The Development of Medicine in a Catalogue of Historic Books

Complete Record - Heirs of Hippocrates No. 549.5

THOMAS SYDENHAM (1624-1689) Tractatus de podagra et hydrope. Typis R.N. : Impensis Gualt. Kettilby ... 1683 First edition. [10], 201, [1] p. 18 cm.

For more information on this author or work, see number: 549

First edition of Sydenham’s classic work on gout a masterpiece of clinical observation, in which he distinguished between gout and rheumatism for the first time. Sydenham, ‘the English Hippocrates’, is regarded as the founder of modern clinical medicine; “[He] believed that personal observation and the care of the patient were more important than the discovery of new physiological processes or the formulation of yet another general doctrine.
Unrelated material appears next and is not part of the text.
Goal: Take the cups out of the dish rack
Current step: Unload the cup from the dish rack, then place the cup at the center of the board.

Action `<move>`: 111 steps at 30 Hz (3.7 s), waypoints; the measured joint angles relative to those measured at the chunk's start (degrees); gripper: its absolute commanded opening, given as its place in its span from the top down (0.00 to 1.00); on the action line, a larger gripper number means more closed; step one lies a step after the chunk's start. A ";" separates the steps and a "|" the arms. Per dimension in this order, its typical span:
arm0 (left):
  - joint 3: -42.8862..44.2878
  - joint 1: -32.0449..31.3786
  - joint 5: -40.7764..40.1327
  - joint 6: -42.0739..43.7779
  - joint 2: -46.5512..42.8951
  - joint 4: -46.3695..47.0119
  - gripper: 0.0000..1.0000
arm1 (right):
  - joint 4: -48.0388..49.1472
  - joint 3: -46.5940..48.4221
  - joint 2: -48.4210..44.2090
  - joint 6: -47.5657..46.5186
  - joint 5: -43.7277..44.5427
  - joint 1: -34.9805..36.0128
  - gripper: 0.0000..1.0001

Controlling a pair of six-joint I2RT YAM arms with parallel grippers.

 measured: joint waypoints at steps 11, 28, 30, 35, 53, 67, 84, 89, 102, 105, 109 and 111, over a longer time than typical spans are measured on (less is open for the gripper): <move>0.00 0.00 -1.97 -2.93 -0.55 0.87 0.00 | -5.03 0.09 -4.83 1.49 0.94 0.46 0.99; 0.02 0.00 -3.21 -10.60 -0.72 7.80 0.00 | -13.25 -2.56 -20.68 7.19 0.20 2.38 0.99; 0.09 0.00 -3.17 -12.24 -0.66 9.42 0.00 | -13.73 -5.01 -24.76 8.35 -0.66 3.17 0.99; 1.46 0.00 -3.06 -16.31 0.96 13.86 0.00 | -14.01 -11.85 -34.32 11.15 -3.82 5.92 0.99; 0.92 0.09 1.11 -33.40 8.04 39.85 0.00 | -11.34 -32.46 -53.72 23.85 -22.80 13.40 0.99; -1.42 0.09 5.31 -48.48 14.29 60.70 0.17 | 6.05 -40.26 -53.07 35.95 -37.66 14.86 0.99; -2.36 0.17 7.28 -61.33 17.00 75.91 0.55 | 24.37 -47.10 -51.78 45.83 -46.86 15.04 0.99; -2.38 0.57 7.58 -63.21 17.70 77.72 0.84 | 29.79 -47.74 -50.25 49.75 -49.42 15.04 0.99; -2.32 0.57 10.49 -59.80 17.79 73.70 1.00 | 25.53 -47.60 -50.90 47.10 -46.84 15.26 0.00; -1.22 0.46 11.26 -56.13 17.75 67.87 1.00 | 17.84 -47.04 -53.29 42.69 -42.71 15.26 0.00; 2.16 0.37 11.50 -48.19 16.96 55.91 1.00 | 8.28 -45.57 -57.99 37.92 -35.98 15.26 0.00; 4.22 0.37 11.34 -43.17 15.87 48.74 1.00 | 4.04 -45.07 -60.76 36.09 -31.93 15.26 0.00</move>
The supreme task of the physician was to assist the healing power of nature in the cure of the sick. He must, therefore, most carefully observe each case and its symptoms; he must identify particular diseases by searching for typical pathological processes and by comparing similar individual cases before coming to conclusion. This is essentially the modern view of the task of the practicing physician and clinician” (Printing and the Mind of Man).

Cited references: Keynes, 3951 (1705 ed.); Morton, 4486; Krivatsy, 11637; Osler, 998

Gift of John Martin, M.D.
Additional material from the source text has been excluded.